The current rules specify that a loan should not exceed 3.5 times the borrower's income. A couple both earning €35,000 can thus borrow €245,000 and even with €30,000 on top for a deposit, they will struggle to find an affordable three-bed semi anywhere in Dublin City or county. Not everybody earns €35,000 and mortgages supported by a single income will not even reach the cost of a small apartment in Dublin for any but the top earners.

Unless the mortgage caps introduced by the Central Bank are relaxed, there is only one practical solution, short of sharp regional differentiation in pay rates. That is to bring Dublin prices back towards reality, from which they have been departing steadily for the last two decades. It would be undesirable to aim for a replication in Dublin of the depressed prices, well below the cost of construction, currently evident in most parts of Ireland. These are a relic of the bubble, the legacy of the ghost estates and the dysfunctional planning policies and banking practices which gave rise to them. But Dublin prices in the outer suburbs, way above the cost of construction, are further evidence of policy failure.

The Oireachtas committee report contains the, by now, customary suggestion that the Central Bank mortgage limits should be reviewed. They are already being reviewed and the Central Bank has invited submissions. They will receive an avalanche of proposals for a relaxation of the rules from the predictable sources, including housebuilders, owners of what little land around Dublin is zoned and serviced, possibly even from the banks whose eagerness to expand their large exposure to long-term residential mortgage risk is hard to explain. The objection to any relaxation in the rules is twofold. They would not be particularly restrictive in the context of a proper housing market and relaxing the rules to finance a dysfunctional market is nuts.
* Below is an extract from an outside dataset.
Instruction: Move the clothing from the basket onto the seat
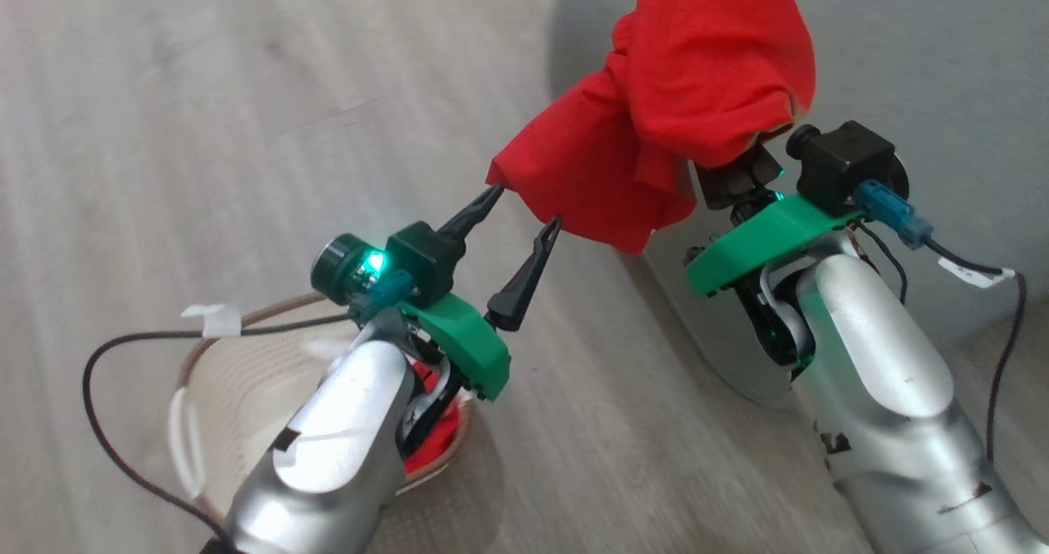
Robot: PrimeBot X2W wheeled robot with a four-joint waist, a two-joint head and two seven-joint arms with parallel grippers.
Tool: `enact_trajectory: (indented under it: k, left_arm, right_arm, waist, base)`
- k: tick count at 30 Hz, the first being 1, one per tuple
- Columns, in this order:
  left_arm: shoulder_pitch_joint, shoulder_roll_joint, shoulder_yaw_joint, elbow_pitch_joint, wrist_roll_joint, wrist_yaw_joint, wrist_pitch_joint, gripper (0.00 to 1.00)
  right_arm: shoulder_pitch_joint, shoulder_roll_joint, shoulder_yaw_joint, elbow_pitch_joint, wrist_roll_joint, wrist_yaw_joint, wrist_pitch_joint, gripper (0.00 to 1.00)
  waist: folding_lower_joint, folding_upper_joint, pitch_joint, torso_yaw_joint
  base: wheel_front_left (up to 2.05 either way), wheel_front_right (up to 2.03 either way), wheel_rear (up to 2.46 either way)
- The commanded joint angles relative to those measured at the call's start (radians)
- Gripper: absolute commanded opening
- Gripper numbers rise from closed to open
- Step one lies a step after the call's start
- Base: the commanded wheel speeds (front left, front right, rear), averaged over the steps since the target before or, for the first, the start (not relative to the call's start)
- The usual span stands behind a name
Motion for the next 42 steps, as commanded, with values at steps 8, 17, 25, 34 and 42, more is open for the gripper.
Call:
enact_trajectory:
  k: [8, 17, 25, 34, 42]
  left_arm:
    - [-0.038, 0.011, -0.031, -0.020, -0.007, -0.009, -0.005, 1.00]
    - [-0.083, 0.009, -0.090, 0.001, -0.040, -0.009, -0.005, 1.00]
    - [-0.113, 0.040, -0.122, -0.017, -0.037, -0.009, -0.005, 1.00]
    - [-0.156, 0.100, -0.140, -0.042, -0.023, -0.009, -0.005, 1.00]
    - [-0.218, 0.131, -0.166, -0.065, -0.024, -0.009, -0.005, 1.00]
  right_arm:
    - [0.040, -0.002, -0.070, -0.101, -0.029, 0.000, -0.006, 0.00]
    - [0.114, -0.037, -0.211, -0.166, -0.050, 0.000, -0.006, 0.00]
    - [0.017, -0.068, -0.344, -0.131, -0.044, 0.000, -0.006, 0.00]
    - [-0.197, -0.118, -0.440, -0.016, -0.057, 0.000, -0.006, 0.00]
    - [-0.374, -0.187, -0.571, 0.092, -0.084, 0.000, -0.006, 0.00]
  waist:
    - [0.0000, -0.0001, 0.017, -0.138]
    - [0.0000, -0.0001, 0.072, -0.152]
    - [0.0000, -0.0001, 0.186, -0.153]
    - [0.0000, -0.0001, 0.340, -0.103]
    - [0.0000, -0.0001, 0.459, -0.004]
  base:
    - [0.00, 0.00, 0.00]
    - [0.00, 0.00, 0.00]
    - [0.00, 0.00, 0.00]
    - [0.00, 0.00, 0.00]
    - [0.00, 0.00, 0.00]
We had no rules at all during the bubble. In most parts of Ireland, the rules are fine and in Dublin they are already a danger to both lenders and borrowers.

The Oireachtas committee makes numerous recommendations about social housing but shies away from the elephant in the room, the re-introduction of the tenant purchase schemes which will see the inadequate stock drained through bargain disposals. How many of the 50,000 units they feel should be built will disappear from local authority ownership at discounts of between 40pc and 60pc? They also propose measures in the private rental and purchase markets which will enhance demand rather than supply without an apparent care in the world about consequences.

Minister Simon Coveney is due to produce a new housing strategy shortly. He should be more analytical than the Oireachtas committee has chosen to be and particularly about policy objectives. The ultimate objective should be to reduce prices (and hence rents) in the outer Dublin suburbs to a modest margin over construction costs. Quantitative targets for housing output, in public and private sectors, should be avoided like the plague. There will be losers from such a strategy, including banks, developers, land hoarders and current beneficiaries of unearned capital gains. These are big political constituencies whose interests paralysed policy through the bubble. It is not possible to make housing affordable in the Dublin area without hard political decisions.